Work task —
Of the lines below, report only those that contain "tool".

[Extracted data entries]
━━━━
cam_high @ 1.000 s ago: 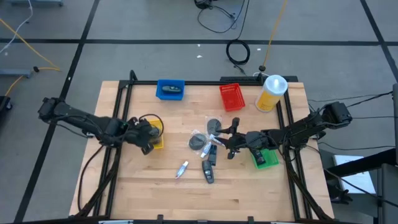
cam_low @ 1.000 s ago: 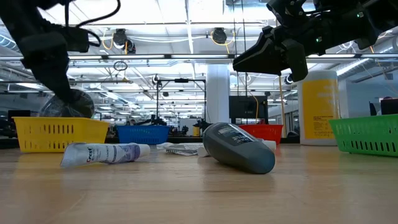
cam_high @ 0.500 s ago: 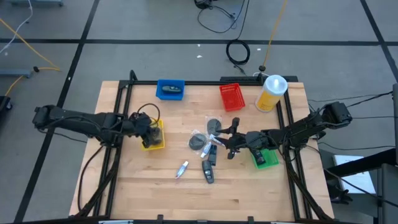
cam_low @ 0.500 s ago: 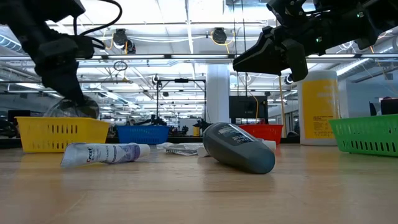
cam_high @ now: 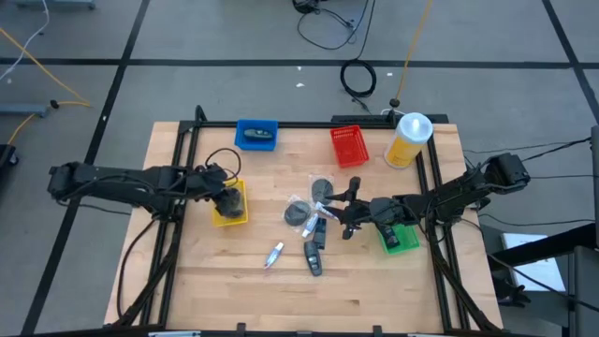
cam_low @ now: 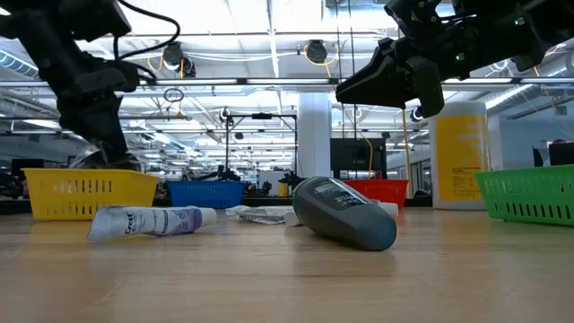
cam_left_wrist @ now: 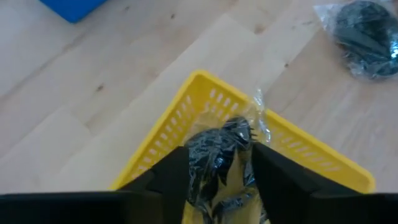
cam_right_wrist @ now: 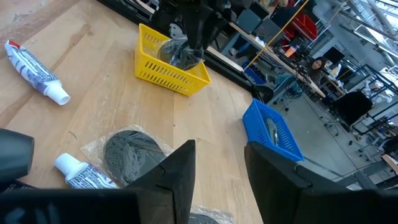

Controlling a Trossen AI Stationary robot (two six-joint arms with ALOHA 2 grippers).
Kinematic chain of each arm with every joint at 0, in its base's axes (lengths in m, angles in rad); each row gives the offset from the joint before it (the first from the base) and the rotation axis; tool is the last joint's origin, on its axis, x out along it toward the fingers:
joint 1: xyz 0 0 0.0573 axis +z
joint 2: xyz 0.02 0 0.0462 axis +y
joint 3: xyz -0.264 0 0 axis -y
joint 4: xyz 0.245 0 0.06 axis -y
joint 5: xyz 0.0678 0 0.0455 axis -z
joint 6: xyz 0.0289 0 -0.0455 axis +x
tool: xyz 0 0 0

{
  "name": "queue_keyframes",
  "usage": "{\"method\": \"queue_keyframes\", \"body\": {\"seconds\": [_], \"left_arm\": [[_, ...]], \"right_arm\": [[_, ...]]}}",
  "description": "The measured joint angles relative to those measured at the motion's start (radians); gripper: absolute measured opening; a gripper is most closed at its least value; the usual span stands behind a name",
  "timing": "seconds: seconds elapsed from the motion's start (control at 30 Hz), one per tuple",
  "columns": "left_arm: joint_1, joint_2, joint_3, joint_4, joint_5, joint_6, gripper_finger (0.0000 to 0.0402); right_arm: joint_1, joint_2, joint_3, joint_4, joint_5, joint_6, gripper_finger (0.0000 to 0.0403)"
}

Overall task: Pick & Place Travel size toiletries
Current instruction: Put the black hairbrush into the yellow bin, then put the white toothpaste into the red bin

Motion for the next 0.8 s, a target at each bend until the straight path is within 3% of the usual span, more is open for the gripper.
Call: {"method": "queue_keyframes", "body": {"seconds": [0.27,0.37,0.47,0.7,0.8], "left_arm": [[0.000,0.127,0.000,0.035,-0.003,-0.043,0.0023],[0.000,0.161,0.000,0.068,-0.045,-0.014,0.0016],[0.000,0.167,0.000,0.104,-0.048,0.036,0.0061],[0.000,0.143,0.001,0.114,-0.047,0.029,0.0226],[0.000,0.118,0.029,0.110,-0.046,0.005,0.0277]], "right_arm": [[0.000,0.000,0.000,0.000,0.000,0.006,0.0132],[0.000,0.000,0.000,0.000,0.000,0.006,0.0132],[0.000,0.000,0.000,0.000,0.000,0.005,0.0132],[0.000,0.000,0.000,0.000,0.000,0.005,0.0132],[0.000,0.000,0.000,0.000,0.000,0.005,0.0132]]}}
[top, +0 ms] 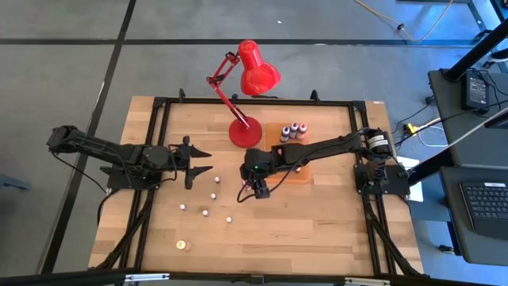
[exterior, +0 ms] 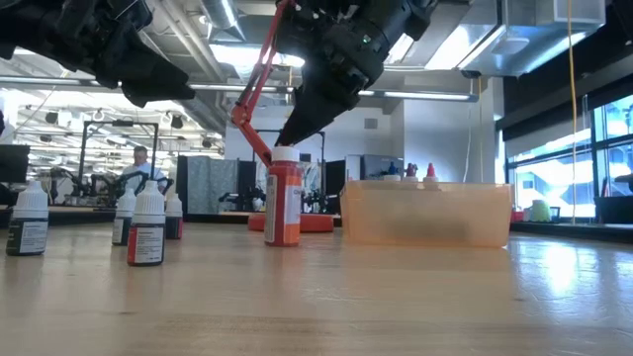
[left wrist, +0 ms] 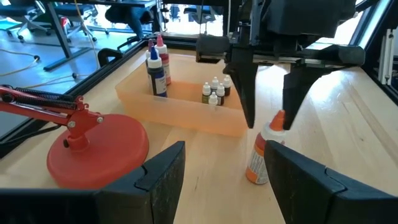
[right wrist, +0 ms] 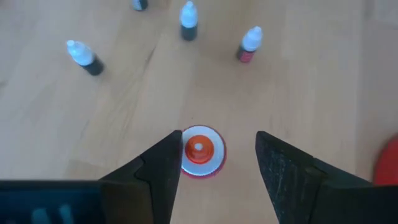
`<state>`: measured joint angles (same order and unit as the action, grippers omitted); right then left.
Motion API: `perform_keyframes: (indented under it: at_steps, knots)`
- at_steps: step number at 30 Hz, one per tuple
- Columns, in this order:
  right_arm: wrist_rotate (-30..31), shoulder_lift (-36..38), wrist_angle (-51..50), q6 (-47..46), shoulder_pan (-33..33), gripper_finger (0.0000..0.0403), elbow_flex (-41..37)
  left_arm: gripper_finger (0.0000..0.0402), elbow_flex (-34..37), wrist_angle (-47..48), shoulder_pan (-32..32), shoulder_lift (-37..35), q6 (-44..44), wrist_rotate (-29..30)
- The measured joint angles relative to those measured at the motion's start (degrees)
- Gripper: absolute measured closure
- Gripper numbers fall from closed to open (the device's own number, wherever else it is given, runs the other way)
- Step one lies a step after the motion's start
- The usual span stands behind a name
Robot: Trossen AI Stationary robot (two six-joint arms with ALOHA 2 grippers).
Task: Pick & Place food coloring
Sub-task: Put the large orange food coloring bottle into the orange bin
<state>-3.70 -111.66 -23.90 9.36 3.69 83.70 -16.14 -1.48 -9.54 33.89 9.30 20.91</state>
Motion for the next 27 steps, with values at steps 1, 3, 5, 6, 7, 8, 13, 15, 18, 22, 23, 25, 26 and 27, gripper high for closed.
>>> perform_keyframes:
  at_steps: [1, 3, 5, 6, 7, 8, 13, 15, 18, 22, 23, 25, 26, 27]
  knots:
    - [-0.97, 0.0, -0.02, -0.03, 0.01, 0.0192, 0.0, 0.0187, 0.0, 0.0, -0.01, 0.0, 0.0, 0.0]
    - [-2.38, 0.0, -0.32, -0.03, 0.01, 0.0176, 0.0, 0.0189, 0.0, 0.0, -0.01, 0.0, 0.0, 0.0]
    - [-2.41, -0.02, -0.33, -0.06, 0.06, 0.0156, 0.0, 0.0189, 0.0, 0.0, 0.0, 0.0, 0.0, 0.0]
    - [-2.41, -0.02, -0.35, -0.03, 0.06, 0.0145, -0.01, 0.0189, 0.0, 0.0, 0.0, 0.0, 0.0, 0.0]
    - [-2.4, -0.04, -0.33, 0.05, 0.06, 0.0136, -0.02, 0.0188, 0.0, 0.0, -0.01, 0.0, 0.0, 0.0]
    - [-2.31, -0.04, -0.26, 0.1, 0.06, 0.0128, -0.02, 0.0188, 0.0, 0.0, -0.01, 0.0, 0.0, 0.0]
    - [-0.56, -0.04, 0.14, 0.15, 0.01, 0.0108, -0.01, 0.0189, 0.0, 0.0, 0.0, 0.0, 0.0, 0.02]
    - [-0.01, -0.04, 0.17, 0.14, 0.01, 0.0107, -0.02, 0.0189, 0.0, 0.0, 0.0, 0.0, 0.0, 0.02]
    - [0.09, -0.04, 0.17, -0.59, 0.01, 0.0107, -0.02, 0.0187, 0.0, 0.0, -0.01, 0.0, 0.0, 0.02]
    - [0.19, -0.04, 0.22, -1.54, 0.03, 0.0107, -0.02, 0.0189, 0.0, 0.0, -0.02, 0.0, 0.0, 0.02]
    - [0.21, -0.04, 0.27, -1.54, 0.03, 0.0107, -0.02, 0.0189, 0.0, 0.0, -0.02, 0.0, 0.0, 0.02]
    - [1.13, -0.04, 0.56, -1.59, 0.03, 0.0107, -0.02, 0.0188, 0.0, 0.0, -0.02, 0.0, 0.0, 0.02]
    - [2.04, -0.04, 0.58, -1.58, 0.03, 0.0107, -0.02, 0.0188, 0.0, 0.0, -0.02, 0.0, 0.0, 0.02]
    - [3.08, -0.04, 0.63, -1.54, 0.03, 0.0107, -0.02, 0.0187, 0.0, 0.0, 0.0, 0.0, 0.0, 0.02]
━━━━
Solution —
Kinematic chain of each arm with every joint at 0, in its base's axes (lengths in m, angles in rad); each row gives the offset from the joint before it (the first from the base) and the rotation axis; tool is the last joint's origin, on its axis, x out along it toward the fingers:
tool: xyz 0 0 0

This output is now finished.